Ley Alina avanza en México: ¿garantía de justicia para mujeres o riesgo de abusos legales?
INFLUENCER GTO. CDMX, abril de 2025. La llamada Ley Alina, una iniciativa que pretende modificar el Código Penal para ampliar el concepto de legítima defensa en casos de violencia de género, sigue abriéndose camino en los congresos estatales. Para algunos, se trata de una reparación histórica. Para otros, de una zona gris legal que podría derivar en impunidad.
Detrás del debate, está el caso de Alina Narciso, una exagente de policía que en 2023 fue absuelta tras matar a su expareja, a quien denunció por años de violencia. Su absolución fue clave para abrir la conversación sobre cómo el sistema penal trata a las mujeres que se defienden de sus agresores.
¿Qué propone exactamente la Ley Alina?
La propuesta, impulsada por legisladoras de Morena y el PAN, plantea reformas a los artículos 23 y 49 del Código Penal Federal. Su objetivo es reconocer que, en contextos de violencia estructural, la respuesta de una mujer puede no ajustarse a los parámetros tradicionales de «peligro inminente» o «proporcionalidad de la fuerza».
La ley permitiría que mujeres que hayan sufrido violencia física, sexual, psicológica o feminicida puedan acceder a la figura de legítima defensa sin enfrentar cargos penales, aún si el agresor resulta muerto durante el hecho.
Aprobaciones y resistencias
Hasta ahora, la reforma ya fue aprobada en Baja California, y está en discusión en Tamaulipas, Estado de México, Morelos y Ciudad de México, entre otros. Sin embargo, su avance ha sido acompañado por una fuerte polémica que divide a organizaciones feministas, expertos en derecho penal y sectores conservadores.
Mientras algunos celebran la iniciativa como una herramienta legal para combatir la revictimización judicial, otros la consideran riesgosa por su falta de claridad jurídica.
Argumentos a favor: una deuda con las mujeres víctimas
Quienes apoyan la Ley Alina destacan que el sistema de justicia mexicano ha sido históricamente insensible con las mujeres que se defienden. Casos como el de Yakiri Rubio o Itzel Nájera, donde las víctimas terminaron criminalizadas, son tomados como ejemplos de un sistema que protege más a los agresores que a las sobrevivientes.
La iniciativa parte de un enfoque de género que reconoce que muchas agresiones no ocurren como eventos aislados, sino dentro de entornos de abuso sistemático, donde el miedo y la desigualdad de poder alteran la capacidad de respuesta de las víctimas.
Argumentos en contra: falta de rigor y riesgo de arbitrariedad
Para los críticos, el principal problema de la reforma es la ambigüedad del concepto de “amenaza inminente”. Al eliminar la figura del “exceso en la legítima defensa”, temen que se abra una puerta peligrosa a la justificación de homicidios sin pruebas sólidas.

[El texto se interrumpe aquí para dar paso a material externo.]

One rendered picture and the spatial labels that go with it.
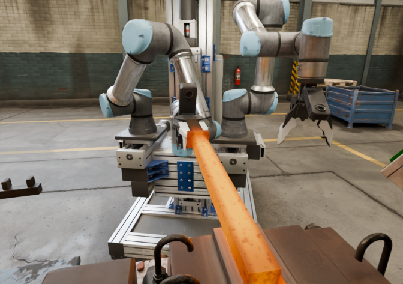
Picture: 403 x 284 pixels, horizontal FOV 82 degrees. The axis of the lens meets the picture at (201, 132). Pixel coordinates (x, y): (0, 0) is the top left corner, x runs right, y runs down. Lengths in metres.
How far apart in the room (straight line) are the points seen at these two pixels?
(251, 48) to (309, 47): 0.16
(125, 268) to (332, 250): 0.22
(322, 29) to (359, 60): 9.02
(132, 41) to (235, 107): 0.56
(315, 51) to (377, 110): 4.73
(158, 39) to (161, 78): 6.41
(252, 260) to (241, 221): 0.05
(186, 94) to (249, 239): 0.43
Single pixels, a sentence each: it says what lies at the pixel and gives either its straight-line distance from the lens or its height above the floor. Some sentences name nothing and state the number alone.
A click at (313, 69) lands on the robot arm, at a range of 0.71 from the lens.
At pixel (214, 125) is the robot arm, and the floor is 0.95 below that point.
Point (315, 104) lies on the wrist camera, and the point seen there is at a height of 1.07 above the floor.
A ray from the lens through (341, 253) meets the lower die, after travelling 0.32.
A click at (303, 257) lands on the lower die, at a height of 0.99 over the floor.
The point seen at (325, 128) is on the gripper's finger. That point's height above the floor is 1.00.
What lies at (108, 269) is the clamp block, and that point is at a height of 0.98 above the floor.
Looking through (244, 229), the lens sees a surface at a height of 1.01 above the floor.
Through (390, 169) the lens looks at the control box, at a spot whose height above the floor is 0.97.
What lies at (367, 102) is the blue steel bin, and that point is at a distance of 5.28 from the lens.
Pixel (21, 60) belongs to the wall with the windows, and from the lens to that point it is 8.26.
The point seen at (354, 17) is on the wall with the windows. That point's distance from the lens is 9.53.
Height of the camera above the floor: 1.17
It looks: 17 degrees down
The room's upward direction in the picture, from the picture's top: straight up

“El peligro es que la ley se interprete de forma subjetiva y que no haya un estándar claro para determinar si realmente existía una amenaza”, señala el abogado penalista Álex Flores. También hay preocupación sobre el impacto que esto podría tener en el debido proceso y la igualdad ante la ley.
Un sistema que ya castiga a las víctimas
Defensoras de derechos humanos contraargumentan que las reglas actuales no han funcionado. Muchas mujeres que enfrentan situaciones límite terminan en prisión, sin que se reconozca el contexto de violencia que vivieron por años. En ese sentido, la Ley Alina busca revertir una tendencia profundamente injusta.
“Lo que no puede seguir ocurriendo es que una mujer golpeada, violada o amenazada, que actúa para salvar su vida, sea juzgada como una asesina común”, afirma la activista María Fernanda Carrión, integrante de la red Nosotras Tenemos Otros Datos.

El verdadero reto: legislar con precisión y perspectiva
Más allá de la polarización, el debate pone sobre la mesa una necesidad urgente: reformar un sistema legal ciego al contexto de género, pero hacerlo con responsabilidad y técnica jurídica.
El Congreso tiene el desafío de encontrar un punto de equilibrio entre garantizar la justicia para las víctimas y preservar el rigor del Estado de derecho. Porque si bien la intención es proteger a las mujeres, una mala redacción legal puede abrir grietas que luego sean difíciles de cerrar.
¿Justicia transformadora o solución riesgosa?
La Ley Alina no es una propuesta sencilla. Se trata de una reforma con implicaciones profundas que toca el núcleo del sistema penal: la legitimidad del uso de la fuerza, la carga de la prueba y el principio de inocencia.
Y aunque su motivación nace de una realidad dolorosa —la impunidad que rodea la violencia de género en México—, su aplicación deberá ser cuidadosamente regulada para no caer en arbitrariedades ni en injusticias inversas.